**TASK**
Leave out the pictures and retype, exactly, the lines below from the line with "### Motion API" up to and including the line with "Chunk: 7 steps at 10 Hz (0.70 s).", nothing more.

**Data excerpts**
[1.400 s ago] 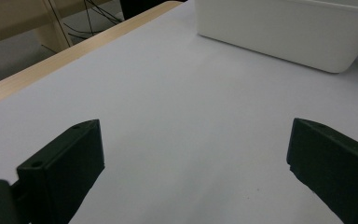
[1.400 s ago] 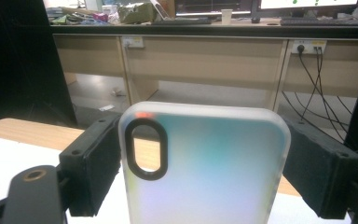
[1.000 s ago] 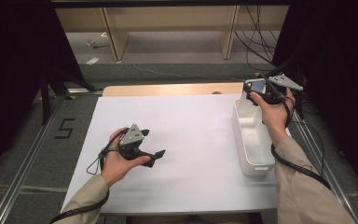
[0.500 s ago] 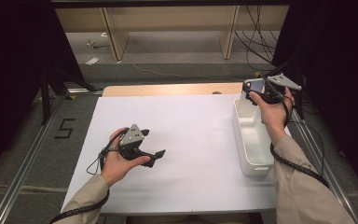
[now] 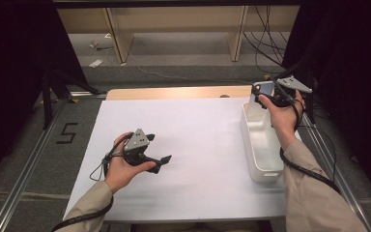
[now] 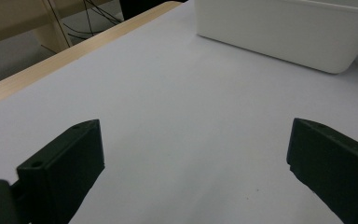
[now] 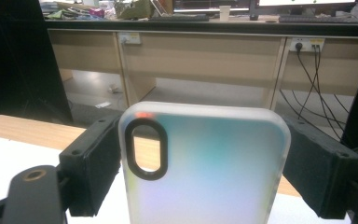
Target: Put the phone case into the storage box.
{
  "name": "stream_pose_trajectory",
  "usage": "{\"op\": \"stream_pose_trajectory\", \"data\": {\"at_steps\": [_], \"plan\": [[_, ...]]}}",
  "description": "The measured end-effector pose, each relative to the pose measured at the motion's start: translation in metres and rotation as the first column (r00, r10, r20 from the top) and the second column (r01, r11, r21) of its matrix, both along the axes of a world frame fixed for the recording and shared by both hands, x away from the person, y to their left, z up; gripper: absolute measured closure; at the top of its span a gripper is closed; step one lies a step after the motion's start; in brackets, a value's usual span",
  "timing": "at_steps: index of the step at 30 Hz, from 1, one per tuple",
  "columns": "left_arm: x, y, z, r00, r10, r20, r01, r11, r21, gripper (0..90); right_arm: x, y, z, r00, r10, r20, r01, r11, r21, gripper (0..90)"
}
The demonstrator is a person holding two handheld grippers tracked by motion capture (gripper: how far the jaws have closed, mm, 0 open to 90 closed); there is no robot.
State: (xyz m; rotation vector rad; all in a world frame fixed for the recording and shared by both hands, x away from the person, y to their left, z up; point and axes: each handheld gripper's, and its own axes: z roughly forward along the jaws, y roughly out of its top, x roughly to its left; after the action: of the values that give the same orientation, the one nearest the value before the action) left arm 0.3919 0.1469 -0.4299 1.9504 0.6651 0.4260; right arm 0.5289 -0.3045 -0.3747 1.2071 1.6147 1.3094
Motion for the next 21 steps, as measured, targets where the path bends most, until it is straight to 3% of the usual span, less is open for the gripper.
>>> {"op": "stream_pose_trajectory", "data": {"at_steps": [21], "plan": [[-0.0001, -0.0003, -0.0001, 1.0, 0.0, -0.002, 0.0, 1.0, -0.001, 3.5, 0.0052, -0.0018, -0.0048, 0.9999, -0.01, -0.009, 0.01, 1.0, -0.003, 18.3]]}}
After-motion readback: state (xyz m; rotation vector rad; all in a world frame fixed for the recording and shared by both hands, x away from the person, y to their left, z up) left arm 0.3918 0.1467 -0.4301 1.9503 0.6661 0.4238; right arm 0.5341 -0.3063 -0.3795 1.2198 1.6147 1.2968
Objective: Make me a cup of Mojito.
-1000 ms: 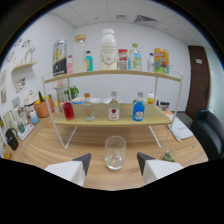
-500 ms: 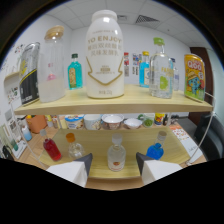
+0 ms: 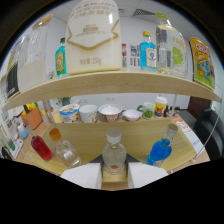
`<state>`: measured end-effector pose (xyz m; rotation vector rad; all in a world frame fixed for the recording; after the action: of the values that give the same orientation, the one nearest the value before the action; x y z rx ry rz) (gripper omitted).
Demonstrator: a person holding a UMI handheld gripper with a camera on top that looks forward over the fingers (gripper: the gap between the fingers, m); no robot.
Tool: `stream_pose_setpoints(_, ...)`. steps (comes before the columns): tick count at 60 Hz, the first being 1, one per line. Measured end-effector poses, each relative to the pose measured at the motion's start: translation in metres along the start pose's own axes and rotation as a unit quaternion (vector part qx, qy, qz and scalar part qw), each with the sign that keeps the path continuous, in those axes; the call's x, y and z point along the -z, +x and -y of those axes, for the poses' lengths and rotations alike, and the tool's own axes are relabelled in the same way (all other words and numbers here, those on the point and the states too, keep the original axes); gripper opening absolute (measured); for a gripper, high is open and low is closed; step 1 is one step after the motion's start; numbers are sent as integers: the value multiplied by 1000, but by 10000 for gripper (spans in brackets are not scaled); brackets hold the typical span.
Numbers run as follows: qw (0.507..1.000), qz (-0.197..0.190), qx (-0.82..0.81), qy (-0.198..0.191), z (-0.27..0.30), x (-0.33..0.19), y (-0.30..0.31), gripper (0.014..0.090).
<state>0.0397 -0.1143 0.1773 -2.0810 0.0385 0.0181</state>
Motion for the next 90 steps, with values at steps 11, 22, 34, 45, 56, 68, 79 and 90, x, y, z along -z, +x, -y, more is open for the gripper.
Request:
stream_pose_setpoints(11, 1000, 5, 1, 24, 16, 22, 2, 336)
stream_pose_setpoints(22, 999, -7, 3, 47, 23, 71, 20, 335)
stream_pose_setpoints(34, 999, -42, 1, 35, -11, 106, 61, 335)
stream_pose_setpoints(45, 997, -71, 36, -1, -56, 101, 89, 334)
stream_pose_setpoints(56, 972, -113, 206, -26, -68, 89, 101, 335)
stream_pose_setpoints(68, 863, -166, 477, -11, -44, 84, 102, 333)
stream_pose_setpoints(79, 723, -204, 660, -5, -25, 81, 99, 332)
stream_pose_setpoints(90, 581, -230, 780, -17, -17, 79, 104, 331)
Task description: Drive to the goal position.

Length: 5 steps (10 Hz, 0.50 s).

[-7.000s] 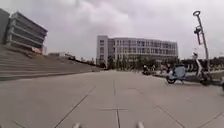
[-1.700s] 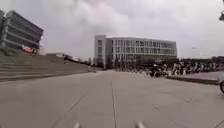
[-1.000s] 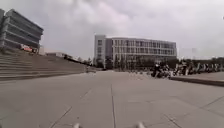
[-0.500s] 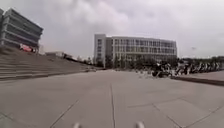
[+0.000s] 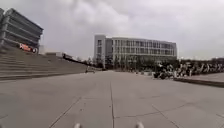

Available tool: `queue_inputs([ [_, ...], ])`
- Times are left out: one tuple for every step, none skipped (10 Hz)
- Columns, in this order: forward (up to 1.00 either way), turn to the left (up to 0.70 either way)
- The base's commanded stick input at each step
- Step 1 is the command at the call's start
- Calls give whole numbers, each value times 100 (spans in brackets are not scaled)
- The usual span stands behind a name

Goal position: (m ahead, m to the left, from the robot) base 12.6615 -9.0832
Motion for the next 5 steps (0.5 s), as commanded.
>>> queue_inputs([
  [50,0],
  [50,0],
  [50,0],
  [50,0],
  [50,0],
])
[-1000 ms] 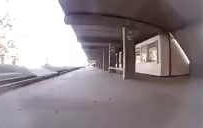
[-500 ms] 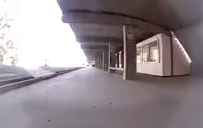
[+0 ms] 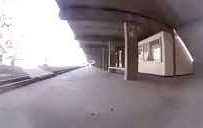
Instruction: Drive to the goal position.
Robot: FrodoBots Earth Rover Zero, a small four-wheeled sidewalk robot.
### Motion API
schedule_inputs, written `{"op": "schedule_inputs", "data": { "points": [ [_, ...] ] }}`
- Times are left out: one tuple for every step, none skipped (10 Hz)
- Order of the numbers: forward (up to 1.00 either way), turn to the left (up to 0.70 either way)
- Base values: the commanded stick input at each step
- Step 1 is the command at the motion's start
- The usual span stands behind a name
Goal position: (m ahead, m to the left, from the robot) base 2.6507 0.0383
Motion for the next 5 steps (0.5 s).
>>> {"op": "schedule_inputs", "data": {
  "points": [
    [0.50,0.00],
    [0.50,0.00],
    [0.50,0.00],
    [0.50,0.00],
    [0.50,0.00]
  ]
}}
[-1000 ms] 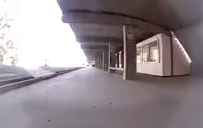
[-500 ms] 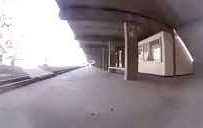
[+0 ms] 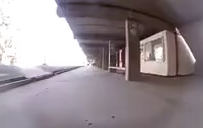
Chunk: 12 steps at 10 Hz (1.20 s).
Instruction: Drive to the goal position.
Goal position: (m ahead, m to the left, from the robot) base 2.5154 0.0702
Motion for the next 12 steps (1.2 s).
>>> {"op": "schedule_inputs", "data": {
  "points": [
    [0.50,0.00],
    [0.50,0.00],
    [0.50,0.00],
    [0.50,0.00],
    [0.50,0.00],
    [0.50,0.00],
    [0.50,0.00],
    [0.50,0.00],
    [0.50,0.00],
    [0.50,0.00],
    [0.50,0.00],
    [0.50,0.00]
  ]
}}
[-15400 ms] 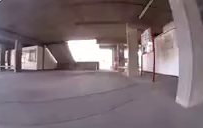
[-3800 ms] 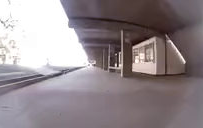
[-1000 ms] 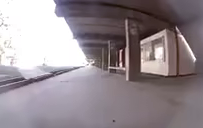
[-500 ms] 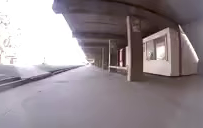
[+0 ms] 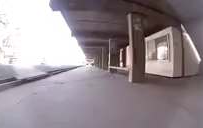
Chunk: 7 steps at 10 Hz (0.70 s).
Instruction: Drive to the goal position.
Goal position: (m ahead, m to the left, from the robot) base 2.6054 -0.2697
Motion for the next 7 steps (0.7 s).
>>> {"op": "schedule_inputs", "data": {
  "points": [
    [0.50,0.00],
    [0.50,0.00],
    [0.50,0.00],
    [0.50,0.00],
    [0.50,0.00],
    [0.50,0.00],
    [0.50,0.00]
  ]
}}
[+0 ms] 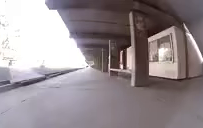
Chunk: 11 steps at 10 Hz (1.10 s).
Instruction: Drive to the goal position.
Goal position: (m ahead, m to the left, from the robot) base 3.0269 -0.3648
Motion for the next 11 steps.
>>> {"op": "schedule_inputs", "data": {
  "points": [
    [0.50,0.00],
    [0.50,0.00],
    [0.50,0.00],
    [0.50,0.00],
    [0.50,0.00],
    [0.50,0.00],
    [0.50,0.00],
    [0.50,0.00],
    [0.50,0.00],
    [0.50,0.00],
    [0.50,0.00]
  ]
}}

**RESPONSE BOX**
### Motion API
schedule_inputs, written `{"op": "schedule_inputs", "data": { "points": [ [_, ...] ] }}`
- Times are left out: one tuple for every step, none skipped (10 Hz)
- Order of the numbers: forward (up to 1.00 either way), turn to the left (up to 0.70 either way)
- Base values: the commanded stick input at each step
- Step 1 is the command at the motion's start
- The usual span stands behind a name
Goal position: (m ahead, m to the left, from the robot) base 2.6507 0.0383
Motion for the next 5 steps (0.5 s).
>>> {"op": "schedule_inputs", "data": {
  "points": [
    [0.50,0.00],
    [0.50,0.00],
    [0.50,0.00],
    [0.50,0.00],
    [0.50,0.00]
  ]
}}
[-1000 ms] 
[-500 ms] 
[+0 ms] 
Chunk: 12 steps at 10 Hz (1.20 s).
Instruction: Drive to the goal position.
Goal position: (m ahead, m to the left, from the robot) base 2.5154 0.0702
Motion for the next 12 steps (1.2 s).
>>> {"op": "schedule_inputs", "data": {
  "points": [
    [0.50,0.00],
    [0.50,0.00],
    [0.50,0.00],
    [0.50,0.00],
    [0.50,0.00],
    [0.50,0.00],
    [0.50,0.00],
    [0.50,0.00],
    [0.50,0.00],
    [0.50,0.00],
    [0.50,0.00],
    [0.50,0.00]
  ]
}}
[-15400 ms] 
[-3800 ms] 
[-1000 ms] 
[-500 ms] 
[+0 ms] 
Chunk: 7 steps at 10 Hz (0.70 s).

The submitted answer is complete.